Hujan gerimis membasahi halaman belakang gudang PT Sinar Niaga Express.
Arga Pratama berdiri kaku di bawah atap seng yang bocor, menatap amplop putih lusuh di tangannya. Tinta di bagian atasnya jelas terbaca “Surat Pemutusan Hubungan Kerja.”
Tangannya meremas kertas itu, tapi perutnya yang kosong lebih terasa menyakitkan. Dia sudah tiga hari menunggak makan layak, hanya mengandalkan mi instan yang tersisa di kontrakan. Hari ini bahkan itu pun tak ada.
"Maaf, Arga ini perintah dari atasan," ucap supervisor yang memberinya amplop tadi.
Arga hanya mengangguk. Tak ada gunanya marah pada orang yang sama-sama buruh.
Ia melangkah keluar gerbang perusahaan, hujan makin deras.

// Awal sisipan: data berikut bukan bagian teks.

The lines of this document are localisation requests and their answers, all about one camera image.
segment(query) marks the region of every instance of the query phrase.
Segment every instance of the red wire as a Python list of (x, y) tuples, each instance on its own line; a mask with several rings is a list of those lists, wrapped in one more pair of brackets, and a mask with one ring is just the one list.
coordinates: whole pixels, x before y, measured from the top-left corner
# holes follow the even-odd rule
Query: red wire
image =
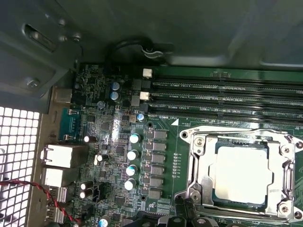
[(44, 194), (46, 194), (47, 199), (51, 200), (54, 203), (55, 207), (58, 208), (63, 213), (63, 215), (66, 216), (70, 221), (79, 222), (79, 223), (81, 222), (81, 219), (73, 218), (71, 215), (69, 215), (65, 211), (65, 209), (60, 206), (59, 202), (56, 199), (54, 199), (54, 197), (50, 194), (50, 192), (45, 188), (43, 188), (38, 183), (29, 182), (29, 181), (20, 181), (20, 180), (0, 181), (0, 185), (8, 185), (8, 184), (22, 184), (22, 185), (31, 185), (37, 187), (38, 189), (42, 190)]

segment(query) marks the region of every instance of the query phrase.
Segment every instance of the black cable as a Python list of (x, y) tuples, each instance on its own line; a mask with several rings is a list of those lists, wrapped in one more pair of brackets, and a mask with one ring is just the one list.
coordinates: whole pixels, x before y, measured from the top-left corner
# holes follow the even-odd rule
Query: black cable
[(111, 67), (112, 67), (112, 57), (113, 54), (127, 46), (131, 45), (140, 45), (145, 51), (151, 52), (153, 50), (153, 42), (150, 38), (144, 37), (144, 36), (132, 36), (127, 39), (121, 40), (115, 44), (112, 44), (109, 46), (107, 53), (105, 55), (105, 60), (104, 60), (104, 68), (103, 68), (103, 73), (105, 75), (110, 75), (111, 74)]

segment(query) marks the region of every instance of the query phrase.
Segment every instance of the electrolytic capacitor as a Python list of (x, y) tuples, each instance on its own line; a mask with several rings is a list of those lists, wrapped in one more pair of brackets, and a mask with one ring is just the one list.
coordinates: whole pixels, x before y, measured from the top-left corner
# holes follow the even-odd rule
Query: electrolytic capacitor
[(80, 188), (81, 188), (82, 190), (85, 190), (85, 189), (91, 188), (92, 186), (94, 186), (94, 182), (93, 182), (93, 181), (86, 181), (86, 182), (83, 182), (83, 183), (80, 185)]
[(132, 134), (132, 135), (129, 137), (129, 141), (130, 141), (131, 143), (137, 143), (137, 142), (140, 141), (140, 139), (141, 139), (141, 137), (140, 137), (140, 135), (137, 134), (137, 133)]
[(108, 215), (103, 215), (102, 219), (99, 220), (98, 225), (99, 227), (108, 227), (110, 224), (110, 217)]
[(118, 91), (120, 89), (120, 84), (118, 82), (114, 82), (111, 84), (111, 88), (113, 91)]
[(143, 122), (144, 121), (144, 114), (140, 113), (137, 115), (137, 120), (140, 121), (140, 122)]
[(111, 99), (111, 100), (117, 102), (117, 101), (120, 100), (120, 98), (121, 98), (121, 96), (119, 95), (118, 92), (113, 91), (112, 93), (110, 93), (110, 99)]
[(127, 152), (127, 158), (130, 161), (135, 160), (139, 156), (139, 152), (137, 150), (131, 150)]
[(126, 190), (130, 191), (136, 186), (137, 182), (135, 179), (130, 178), (124, 183), (124, 187)]
[(98, 162), (103, 162), (103, 161), (107, 161), (109, 160), (109, 156), (108, 155), (98, 155), (97, 156), (97, 161)]
[(85, 136), (83, 140), (86, 143), (95, 143), (95, 142), (97, 142), (97, 137), (95, 137), (95, 136)]
[(97, 107), (98, 107), (100, 110), (102, 110), (102, 109), (105, 107), (105, 102), (103, 102), (103, 101), (97, 102)]
[(80, 198), (84, 199), (88, 196), (91, 196), (92, 194), (93, 194), (93, 190), (91, 188), (88, 188), (80, 193)]
[(137, 171), (138, 171), (138, 168), (135, 165), (130, 165), (128, 168), (126, 168), (126, 174), (128, 176), (135, 175)]

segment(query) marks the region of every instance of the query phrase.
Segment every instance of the cpu socket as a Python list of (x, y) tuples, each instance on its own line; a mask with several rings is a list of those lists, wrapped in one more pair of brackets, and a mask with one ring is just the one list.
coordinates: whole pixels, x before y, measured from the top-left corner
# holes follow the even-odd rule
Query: cpu socket
[(303, 220), (294, 206), (295, 153), (303, 141), (286, 131), (199, 126), (189, 144), (187, 189), (205, 216), (285, 224)]

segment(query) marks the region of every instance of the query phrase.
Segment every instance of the perforated metal panel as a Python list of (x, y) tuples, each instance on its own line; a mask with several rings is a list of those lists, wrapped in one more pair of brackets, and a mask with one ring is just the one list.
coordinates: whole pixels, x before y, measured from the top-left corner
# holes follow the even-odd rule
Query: perforated metal panel
[[(0, 107), (1, 180), (31, 181), (40, 114)], [(0, 227), (25, 226), (31, 186), (0, 186)]]

Di saku celananya, ponsel retak menampilkan saldo rekening Rp27.000. Pas untuk sekali makan murah, tapi itu berarti besok benar-benar nol.
Di persimpangan jalan, matanya menangkap selembar kertas basah yang menempel di tiang listrik. Tulisannya mencolok dengan cat merah:
"DIBUTUHKAN RELAWAN EKSPERIMEN — BAYARAN LANGSUNG!"
"Proyek Gerbang Pikiran — Laboratorium Nusa Cendekia, Lantai 27, Gedung Nusa Indah."
Ia menatap alamat itu lama.
"Eksperimen? Kedengeran gila … tapi duitnya bisa buat makan."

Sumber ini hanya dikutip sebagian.